The agency estimated that it will send about $1.2 billion in additional payments.
If you already received your third stimulus check but are owed more based on your 2020 tax returns, the agency will automatically adjust the payment after you file your returns with a "plus-up" check.
The first wave of plus-up payments went out earlier this month; the IRS committed to delivering them on a rolling basis to everyone who is eligible as it continues to process 2020 returns.
Still, the IRS cautioned people last week that some payments may be worth less than expected, depending on several factors. The agency said it would send a letter explaining any discrepancies, but noted it could cause a "slight delay in processing the return."

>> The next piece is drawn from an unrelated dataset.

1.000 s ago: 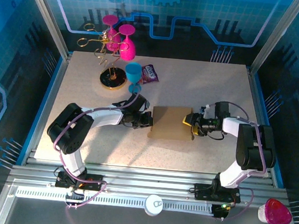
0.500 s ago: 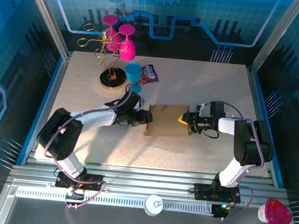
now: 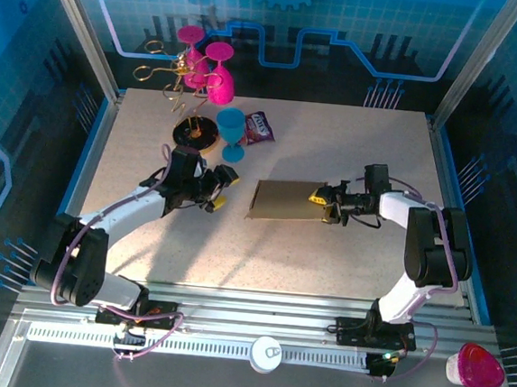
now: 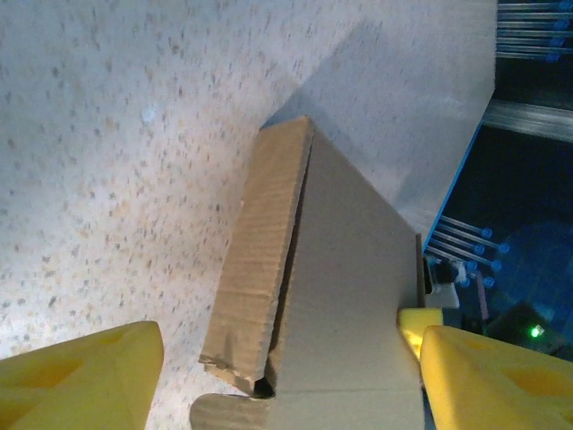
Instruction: Fold the paper box
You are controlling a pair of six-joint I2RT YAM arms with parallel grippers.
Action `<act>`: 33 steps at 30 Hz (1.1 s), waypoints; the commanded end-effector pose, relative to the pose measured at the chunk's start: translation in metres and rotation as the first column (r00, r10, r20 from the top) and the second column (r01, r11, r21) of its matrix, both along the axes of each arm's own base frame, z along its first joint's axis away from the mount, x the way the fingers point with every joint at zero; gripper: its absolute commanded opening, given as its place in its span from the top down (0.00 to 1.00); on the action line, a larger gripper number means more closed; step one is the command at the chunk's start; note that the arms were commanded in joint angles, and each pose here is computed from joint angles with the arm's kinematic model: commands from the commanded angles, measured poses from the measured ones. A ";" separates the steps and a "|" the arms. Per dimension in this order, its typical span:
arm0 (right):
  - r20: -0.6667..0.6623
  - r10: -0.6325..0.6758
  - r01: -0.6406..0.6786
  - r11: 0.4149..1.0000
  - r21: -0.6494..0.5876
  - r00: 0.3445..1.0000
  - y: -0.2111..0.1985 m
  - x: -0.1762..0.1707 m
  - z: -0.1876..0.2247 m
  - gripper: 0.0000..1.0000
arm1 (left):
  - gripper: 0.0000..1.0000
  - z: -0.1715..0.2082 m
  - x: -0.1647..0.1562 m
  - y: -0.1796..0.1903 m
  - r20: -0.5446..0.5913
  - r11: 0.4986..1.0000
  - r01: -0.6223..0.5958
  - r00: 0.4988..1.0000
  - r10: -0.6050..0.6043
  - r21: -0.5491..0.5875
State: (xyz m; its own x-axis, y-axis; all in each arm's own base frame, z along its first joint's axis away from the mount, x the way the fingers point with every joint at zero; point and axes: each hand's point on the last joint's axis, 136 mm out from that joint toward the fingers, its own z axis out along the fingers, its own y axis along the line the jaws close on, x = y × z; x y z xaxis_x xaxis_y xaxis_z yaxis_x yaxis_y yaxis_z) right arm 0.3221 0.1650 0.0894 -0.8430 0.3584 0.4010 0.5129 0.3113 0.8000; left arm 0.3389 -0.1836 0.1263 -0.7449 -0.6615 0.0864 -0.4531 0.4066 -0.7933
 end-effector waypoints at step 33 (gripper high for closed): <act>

One issue may arise from dependents and the differing rules on who's qualified for the money.
The first round of stimulus checks, for instance, provided $500 for dependents under the age of 17. The second check offered $600 for children under the age of 17, and the third check – the largest – gave $1,400 for all dependents, regardless of age.
But some Americans may mistakenly claim an extra $500 or $600 from the first two checks on their tax return, even though their child turned 17 on Jan. 1, 2020, and is not actually eligible for the money.
Another mix-up may stem from divorced parents if both parents try to claim the same dependent on their taxes. Only the parent who claims the child as a dependent should get the stimulus check adjustment, according to the tax website 1040.com.
The IRS has so far delivered 159 million stimulus checks worth more than $376 billion.
You can check the status of your payment using the IRS’s Get My Payment tool.